The Monument is about a young soldier convicted of war crimes. Stetko is the boy next door who comes from respectable parents and has gotten caught up in the political events of a war he never understood. Like the good son, the good soldier, he obeys his superiors only to find that, at the conclusion of war, he has become the scapegoat for crimes “everyone was doing.” He is “rescued” by a woman from the enemy side, a woman who suspects he knows the whereabouts of her missing daughter, and arranges his release. The Monument charts the visceral journey of two characters, and through their journey exams the ambiguities of morality and justice, the paradox of a soldier today, and the length that must be traversed to reach potential reconciliation.
The play has been translated into a dozen languages including Mandarin, Kinyarwandan, Romanian, Japanese, Taiwanese, French, Italian, Portuguese, German and continues to be produced nationally and internationally.
Won Governor General’s Literary Award, 1996, numerous Dora Awards, voted best new play in China 2000 and 2006 (published in China and is on tour until 2017)
The Monument premiered in 1995 at Canadian Stage Company, Toronto in a co-production with Necessary Angel Theatre and the Manitoba Theatre Centre and was directed by Richard Rose and starred Rosemary Dunsmore and Tom Barnett.
Once in a while I see a show that is simply transcendent and this evening was one of those occasions while watching Isoko Theatre Rwandan’s The Monument at Harbourfront Centre. – Nicole Fairbaim. TheSceneIn TO. 2011
There’s a scene near the end of The Monument, Colleen Wagner’s searing 1995 drama about wartime atrocities, when a young soldier is forced to remember in detail the 23 women he has raped and murdered…. It’s an act of resurrection and reclamation that lies at the heart of Wagner’s Governor-General’s Award-winning play.
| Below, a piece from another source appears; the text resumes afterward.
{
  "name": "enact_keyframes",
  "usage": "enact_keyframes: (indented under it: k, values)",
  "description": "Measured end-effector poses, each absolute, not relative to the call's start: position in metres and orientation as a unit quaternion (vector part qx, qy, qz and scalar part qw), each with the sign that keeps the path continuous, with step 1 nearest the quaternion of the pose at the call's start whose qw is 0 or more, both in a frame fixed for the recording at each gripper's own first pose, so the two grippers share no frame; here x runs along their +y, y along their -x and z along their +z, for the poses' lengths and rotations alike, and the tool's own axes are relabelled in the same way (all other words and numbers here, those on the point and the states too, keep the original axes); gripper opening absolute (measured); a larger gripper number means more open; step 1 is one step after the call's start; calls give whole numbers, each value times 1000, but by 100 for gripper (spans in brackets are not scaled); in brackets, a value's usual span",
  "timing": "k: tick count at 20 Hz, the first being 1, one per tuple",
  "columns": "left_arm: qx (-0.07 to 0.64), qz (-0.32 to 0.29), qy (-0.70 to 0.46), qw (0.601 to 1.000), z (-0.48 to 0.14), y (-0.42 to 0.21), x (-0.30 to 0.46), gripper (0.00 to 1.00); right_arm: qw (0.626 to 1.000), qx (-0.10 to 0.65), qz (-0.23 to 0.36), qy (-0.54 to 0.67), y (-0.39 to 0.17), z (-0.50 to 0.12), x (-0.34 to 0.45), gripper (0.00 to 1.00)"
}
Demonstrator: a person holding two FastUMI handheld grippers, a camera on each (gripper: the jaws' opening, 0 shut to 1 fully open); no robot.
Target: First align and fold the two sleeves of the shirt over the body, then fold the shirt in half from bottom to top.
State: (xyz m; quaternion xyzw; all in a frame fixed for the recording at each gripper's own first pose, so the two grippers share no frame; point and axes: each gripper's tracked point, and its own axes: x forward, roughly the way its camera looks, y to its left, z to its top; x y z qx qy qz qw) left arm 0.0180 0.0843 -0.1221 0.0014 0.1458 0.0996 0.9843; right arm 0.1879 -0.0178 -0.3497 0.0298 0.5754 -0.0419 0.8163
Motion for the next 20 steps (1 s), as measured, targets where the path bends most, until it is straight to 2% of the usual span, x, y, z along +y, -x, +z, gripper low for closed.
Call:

Martin Morrow – the Globe and Mail. 2011
The ravages of war exact a cruel price from innocent victims who often pay dearly for their mere presence. In The Monument… two people are caught up in the tragic consequences of a war that is over; a woman who is searching for the body of the murdered victims and the killer who was only doing what he was ordered to do, a refrain that remains painfully familiar on our front pages. – Jeniva Berger, Scenechanges.com. 2006
The Monument was published in 1996 by Playwrights Canada Press and is in its 7th printing.